Every implementation sprint must preserve these acceptance criteria:

- No runtime remote document processing path exists.
- MinerU is the only conversion engine.
- Failures are explicit and traceable.
- Warnings are structured and countable.
- Markdown and metadata can be traced back to source pages where available.
- Reports are generated from metadata.
- Default tests are fast and local.
- `samples/` remains untracked unless explicitly requested.

## 7. First Implementation Request Contract Template

Use this template when implementation begins.

```markdown
## Sprint Contract

Objective:

Touched surfaces:

Expected outputs:

Non-goals:

Verification checks:

Hard failure criteria:

Handoff fields:
- Files changed:
- Commands run:
- Tests passed:
- Known failures:
- Residual risks:
- Next action:
```

## 8. Open Risks

- MinerU 3.1.0 install and CLI behavior are source-verified, but real local output still needs a later local probe before release.
- GTX 1070 Ti 8GB is visible locally, but it is Pascal compute capability 6.1; `doctor` and setup docs must make CUDA/PyTorch limits clear.
- `uv` is installed per-user at `C:\Users\user\.local\bin`, but a new shell may need PATH refresh before `uv` is visible.
- Formula renderability checks need a local tool choice; the implementation should start with an interface and graceful unavailable-tool warning if needed.
- Some PDFs will have tables or formulas that cannot be faithfully represented in Markdown; metadata and `.report.md` must surface this instead of hiding it.
- Redistribution license obligations must be reviewed before packaging, redistribution, or bundling model weights.

## 9. Recommended Next Step

Run optional real local MinerU validation on a long sample only when requested. Default verification should continue to use mocked adapters and generated temporary PDFs so it remains independent of MinerU, GPU, model files, network access, and `samples/`.
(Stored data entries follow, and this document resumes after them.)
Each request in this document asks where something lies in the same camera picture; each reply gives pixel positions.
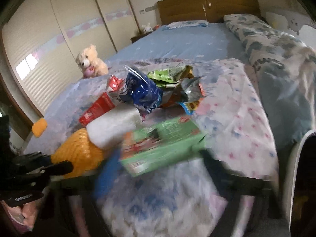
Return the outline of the operator left hand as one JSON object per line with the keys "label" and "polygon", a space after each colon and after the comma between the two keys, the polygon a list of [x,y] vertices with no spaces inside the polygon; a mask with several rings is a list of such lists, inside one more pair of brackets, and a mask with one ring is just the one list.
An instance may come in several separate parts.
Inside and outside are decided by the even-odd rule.
{"label": "operator left hand", "polygon": [[45,191],[22,191],[1,194],[1,208],[5,219],[18,234],[33,231],[36,218],[46,193]]}

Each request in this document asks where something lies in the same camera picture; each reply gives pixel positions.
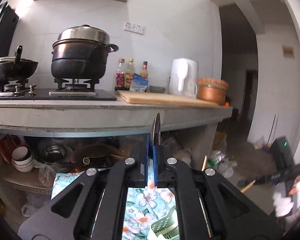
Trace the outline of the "white gloved hand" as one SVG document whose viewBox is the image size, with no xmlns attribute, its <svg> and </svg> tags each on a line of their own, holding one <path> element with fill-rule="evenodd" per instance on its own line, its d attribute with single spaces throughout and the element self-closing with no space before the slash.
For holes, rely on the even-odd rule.
<svg viewBox="0 0 300 240">
<path fill-rule="evenodd" d="M 296 180 L 288 197 L 275 191 L 273 194 L 273 206 L 275 207 L 275 217 L 294 216 L 300 213 L 300 180 Z"/>
</svg>

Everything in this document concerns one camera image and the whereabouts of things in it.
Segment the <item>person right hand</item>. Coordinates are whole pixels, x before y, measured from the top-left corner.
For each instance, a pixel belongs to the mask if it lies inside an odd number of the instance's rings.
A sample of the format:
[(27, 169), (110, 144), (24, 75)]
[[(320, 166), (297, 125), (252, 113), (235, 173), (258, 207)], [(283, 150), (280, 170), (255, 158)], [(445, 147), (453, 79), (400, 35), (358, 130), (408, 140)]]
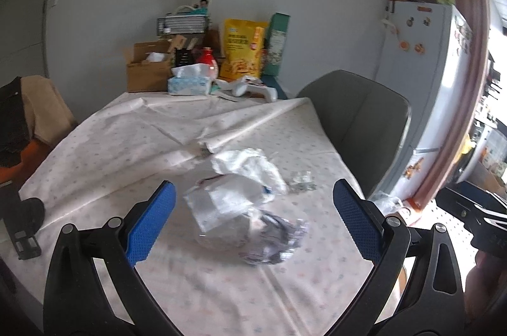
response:
[(505, 278), (506, 260), (479, 250), (475, 255), (475, 266), (467, 275), (464, 293), (469, 322), (485, 313)]

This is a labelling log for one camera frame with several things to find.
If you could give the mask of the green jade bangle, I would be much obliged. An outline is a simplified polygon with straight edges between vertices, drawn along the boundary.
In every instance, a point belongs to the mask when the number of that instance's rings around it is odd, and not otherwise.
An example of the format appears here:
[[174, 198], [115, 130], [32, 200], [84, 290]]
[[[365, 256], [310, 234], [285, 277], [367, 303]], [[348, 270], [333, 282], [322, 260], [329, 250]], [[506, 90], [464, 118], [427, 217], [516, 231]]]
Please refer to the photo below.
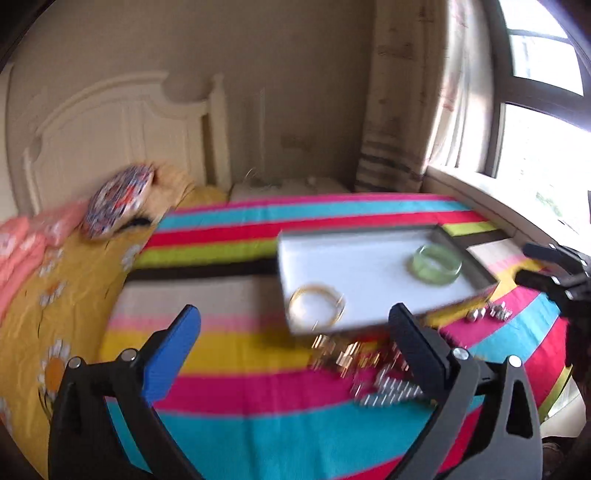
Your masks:
[[410, 269], [414, 276], [432, 285], [449, 285], [460, 276], [462, 259], [451, 249], [439, 244], [426, 244], [415, 251]]

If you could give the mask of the gold mesh bangle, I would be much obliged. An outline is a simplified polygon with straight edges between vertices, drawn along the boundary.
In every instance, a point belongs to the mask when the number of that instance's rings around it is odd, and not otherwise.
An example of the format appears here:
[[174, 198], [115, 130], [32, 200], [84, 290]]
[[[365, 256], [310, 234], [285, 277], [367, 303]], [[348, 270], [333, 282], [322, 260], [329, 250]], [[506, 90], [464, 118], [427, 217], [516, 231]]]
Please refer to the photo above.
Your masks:
[[287, 300], [287, 320], [303, 332], [329, 329], [342, 319], [346, 299], [332, 287], [307, 284], [297, 288]]

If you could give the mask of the grey cardboard tray box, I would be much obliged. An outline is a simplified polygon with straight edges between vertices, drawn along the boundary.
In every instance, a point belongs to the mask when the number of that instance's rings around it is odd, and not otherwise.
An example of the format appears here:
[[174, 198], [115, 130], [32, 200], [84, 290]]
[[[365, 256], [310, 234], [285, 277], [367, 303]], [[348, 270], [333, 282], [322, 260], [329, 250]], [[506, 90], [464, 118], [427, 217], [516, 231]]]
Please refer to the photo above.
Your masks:
[[[411, 272], [412, 257], [421, 246], [439, 244], [451, 248], [463, 261], [457, 280], [432, 285]], [[322, 284], [344, 295], [346, 310], [334, 327], [297, 331], [294, 335], [332, 334], [378, 327], [388, 322], [391, 306], [404, 303], [418, 318], [486, 300], [499, 282], [460, 241], [435, 224], [380, 228], [283, 232], [277, 240], [277, 269], [287, 300], [307, 284]]]

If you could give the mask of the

Facts carried forward from Sprint 0:

- MinerU is fixed to version 3.1.0.
- Direct local CLI command shape is `mineru -p <input> -o <output>`.
- MinerU output layout should be treated as optional-file based until locally probed.
- Python 3.12 is compatible with the pinned MinerU package range.
- GTX 1070 Ti CUDA/PyTorch support needs explicit doctor validation.
- MinerU/model license posture is acceptable for personal local use. Redistribution remains out of scope until reviewed.